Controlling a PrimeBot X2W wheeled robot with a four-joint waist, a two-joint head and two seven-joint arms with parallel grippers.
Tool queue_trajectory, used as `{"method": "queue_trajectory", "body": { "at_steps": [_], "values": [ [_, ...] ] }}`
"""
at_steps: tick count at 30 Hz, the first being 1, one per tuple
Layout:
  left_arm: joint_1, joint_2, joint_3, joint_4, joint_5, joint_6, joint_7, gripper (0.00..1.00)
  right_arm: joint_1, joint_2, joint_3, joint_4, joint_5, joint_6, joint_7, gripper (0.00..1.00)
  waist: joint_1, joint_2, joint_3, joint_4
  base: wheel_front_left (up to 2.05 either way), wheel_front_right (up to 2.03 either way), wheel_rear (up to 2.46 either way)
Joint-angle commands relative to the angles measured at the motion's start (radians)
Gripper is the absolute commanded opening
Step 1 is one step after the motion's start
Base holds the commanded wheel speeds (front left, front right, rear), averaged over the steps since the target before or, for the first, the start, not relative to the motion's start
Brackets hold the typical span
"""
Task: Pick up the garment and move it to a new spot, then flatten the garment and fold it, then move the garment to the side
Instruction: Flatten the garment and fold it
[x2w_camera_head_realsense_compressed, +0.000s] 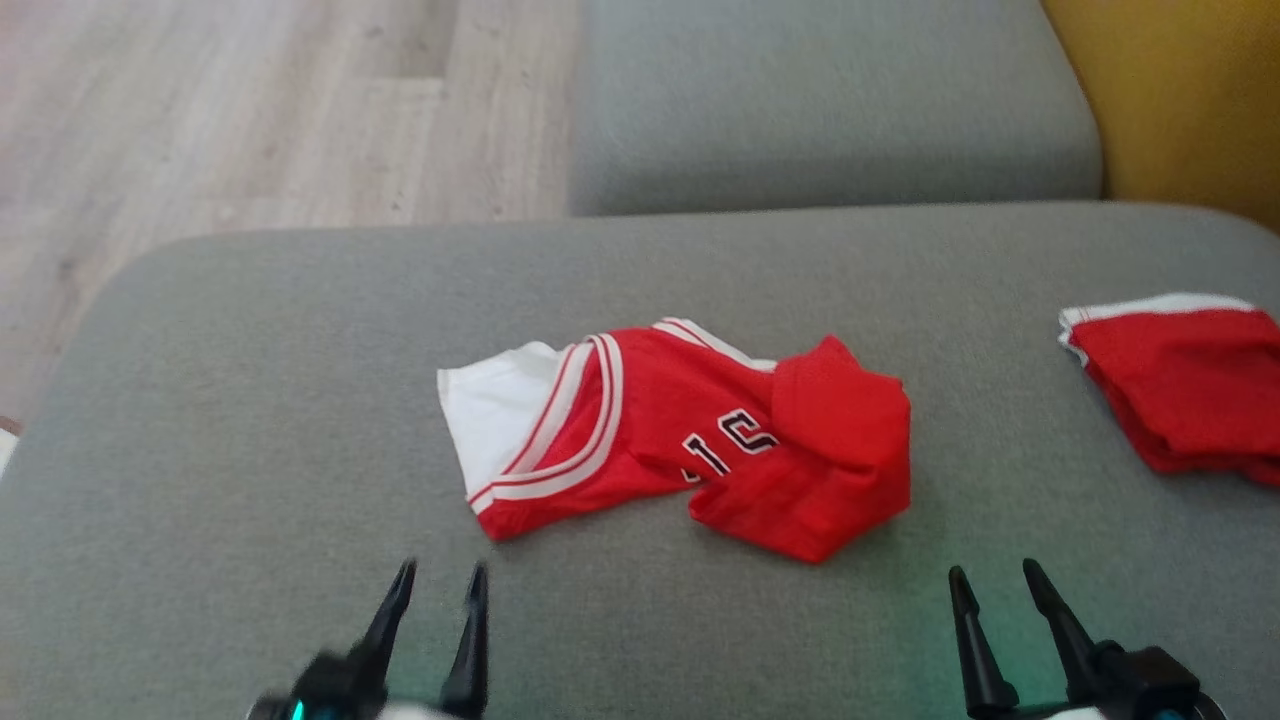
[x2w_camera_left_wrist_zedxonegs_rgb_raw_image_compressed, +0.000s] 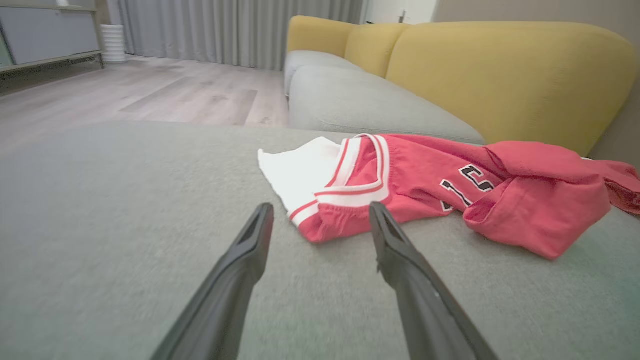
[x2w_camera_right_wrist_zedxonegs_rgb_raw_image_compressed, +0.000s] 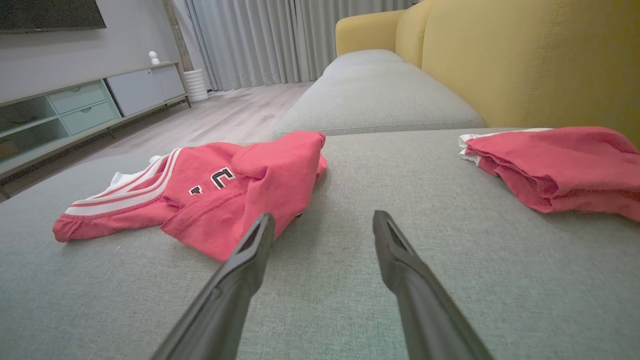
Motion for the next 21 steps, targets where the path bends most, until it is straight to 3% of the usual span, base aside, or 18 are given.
{"method": "queue_trajectory", "body": {
  "at_steps": [1,8,17,18,19,20,21],
  "values": [
    [-0.078,-0.009,0.019,-0.01,0.002,-0.005,0.002,1.0,-0.056,-0.023,0.027,-0.035,0.006,-0.001,-0.011,1.0,-0.0002,0.0,0.027,-0.023,0.0,0.0,0.0],
    [-0.279,-0.009,-0.017,0.168,-0.042,-0.047,0.072,1.0,-0.101,-0.054,0.045,-0.057,0.026,-0.001,-0.011,1.0,-0.0002,0.0,0.127,-0.081,0.0,0.0,0.0],
    [-0.423,-0.007,0.01,0.403,-0.073,-0.033,0.068,1.0,-0.158,-0.076,0.051,-0.064,0.051,-0.001,-0.011,1.0,-0.0002,0.0,0.197,-0.141,0.0,0.0,0.0],
    [-0.43,-0.008,0.007,0.417,-0.076,-0.036,0.06,0.93,-0.159,-0.076,0.05,-0.062,0.051,-0.001,-0.011,1.0,-0.0002,0.0,0.194,-0.145,0.0,0.0,0.0],
    [-0.433,-0.008,0.004,0.429,-0.082,-0.04,0.053,0.25,-0.159,-0.076,0.049,-0.06,0.052,-0.001,-0.011,1.0,-0.0002,0.0,0.19,-0.149,0.0,0.0,0.0],
    [-0.434,-0.009,-0.005,0.442,-0.087,-0.045,0.053,0.0,-0.158,-0.075,0.048,-0.058,0.051,-0.001,-0.011,1.0,-0.0002,0.0,0.185,-0.153,0.0,0.0,0.0],
    [-0.435,-0.009,-0.017,0.455,-0.091,-0.05,0.058,0.0,-0.157,-0.074,0.047,-0.055,0.051,-0.001,-0.011,1.0,-0.0002,0.0,0.179,-0.157,0.0,0.0,0.0]
  ]
}}
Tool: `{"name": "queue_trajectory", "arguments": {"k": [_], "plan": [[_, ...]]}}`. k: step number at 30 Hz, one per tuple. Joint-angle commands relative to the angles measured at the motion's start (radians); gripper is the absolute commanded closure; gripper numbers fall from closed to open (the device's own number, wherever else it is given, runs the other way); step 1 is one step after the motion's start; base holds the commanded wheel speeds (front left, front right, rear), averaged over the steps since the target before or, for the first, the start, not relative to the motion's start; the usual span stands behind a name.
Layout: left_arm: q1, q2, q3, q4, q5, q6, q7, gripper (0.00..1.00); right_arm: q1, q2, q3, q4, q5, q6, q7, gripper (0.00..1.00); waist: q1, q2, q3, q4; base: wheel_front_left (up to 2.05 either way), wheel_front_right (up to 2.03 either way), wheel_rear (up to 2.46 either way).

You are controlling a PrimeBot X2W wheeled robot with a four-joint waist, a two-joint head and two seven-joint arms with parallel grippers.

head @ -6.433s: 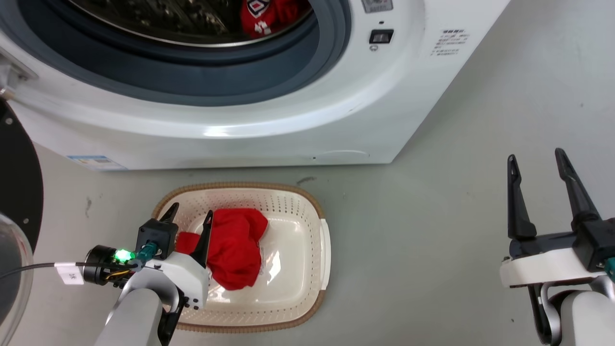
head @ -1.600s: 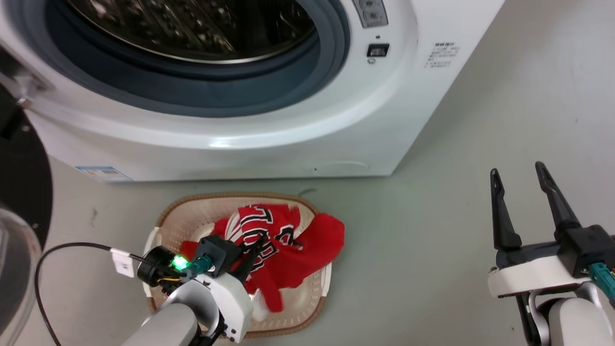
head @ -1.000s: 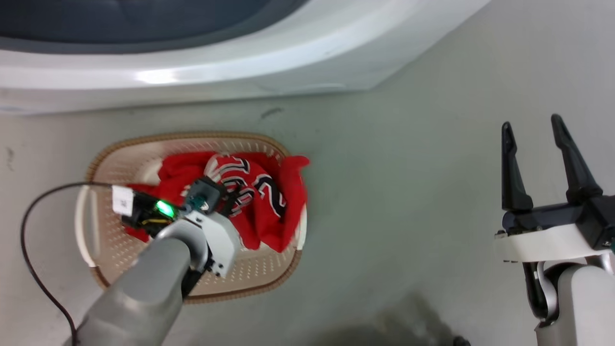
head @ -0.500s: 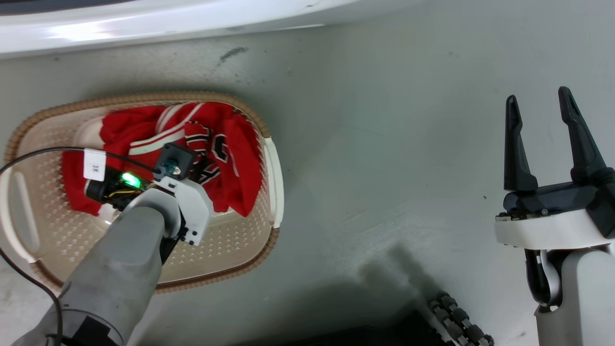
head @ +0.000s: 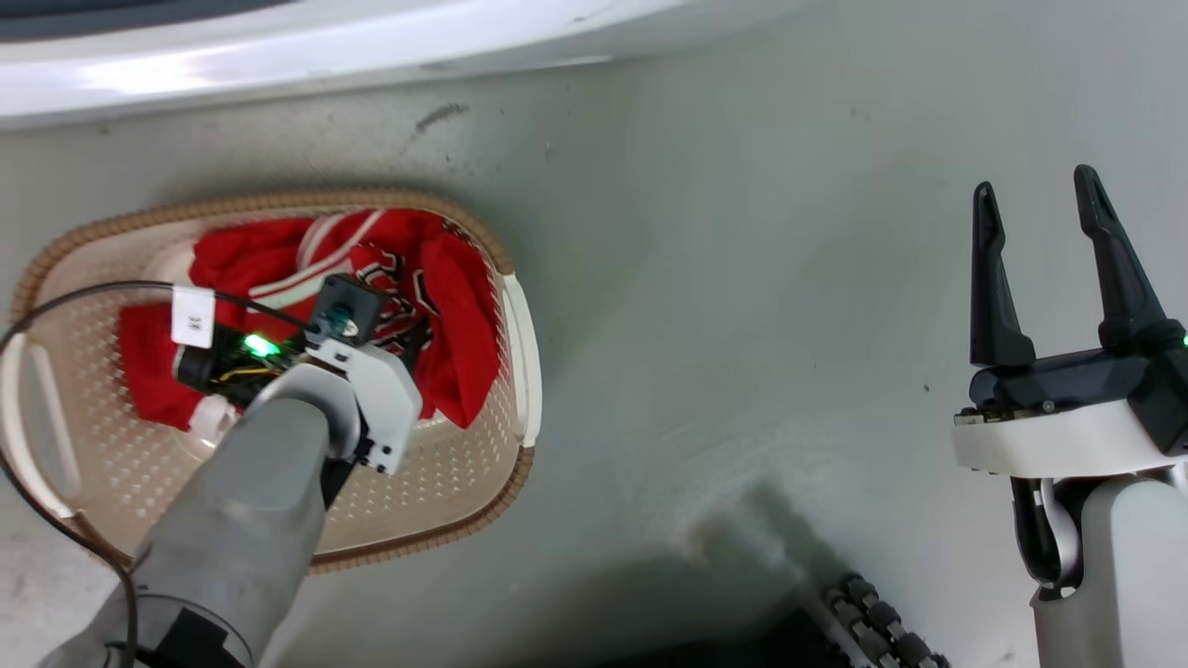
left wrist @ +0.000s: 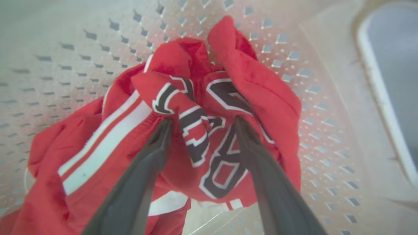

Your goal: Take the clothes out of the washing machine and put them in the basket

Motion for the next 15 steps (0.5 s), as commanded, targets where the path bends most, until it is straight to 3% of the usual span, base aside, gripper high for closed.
{"name": "queue_trajectory", "arguments": {"k": [1, 7, 15], "plan": [[0.02, -0.002, 0.004, -0.021, 0.004, 0.004, -0.006, 0.0, -0.003, 0.001, -0.004, 0.006, -0.012, -0.001, -0.002, 0.0, -0.0001, 0.0, -0.049, 0.017, 0.0, 0.0, 0.0], [0.102, 0.002, 0.053, -0.162, 0.011, 0.019, -0.005, 0.0, 0.016, 0.0, -0.018, 0.042, -0.039, -0.001, -0.002, 0.0, -0.0001, 0.0, -0.193, 0.058, 0.0, 0.0, 0.0], [0.251, 0.028, 0.211, -0.432, 0.055, 0.053, -0.005, 0.0, 0.061, 0.001, -0.06, 0.082, -0.083, -0.001, -0.002, 0.0, -0.0001, 0.0, -0.414, 0.123, 0.0, 0.0, 0.0]]}}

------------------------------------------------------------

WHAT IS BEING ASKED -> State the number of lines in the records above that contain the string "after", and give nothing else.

THE COMPLETED TASK -> 2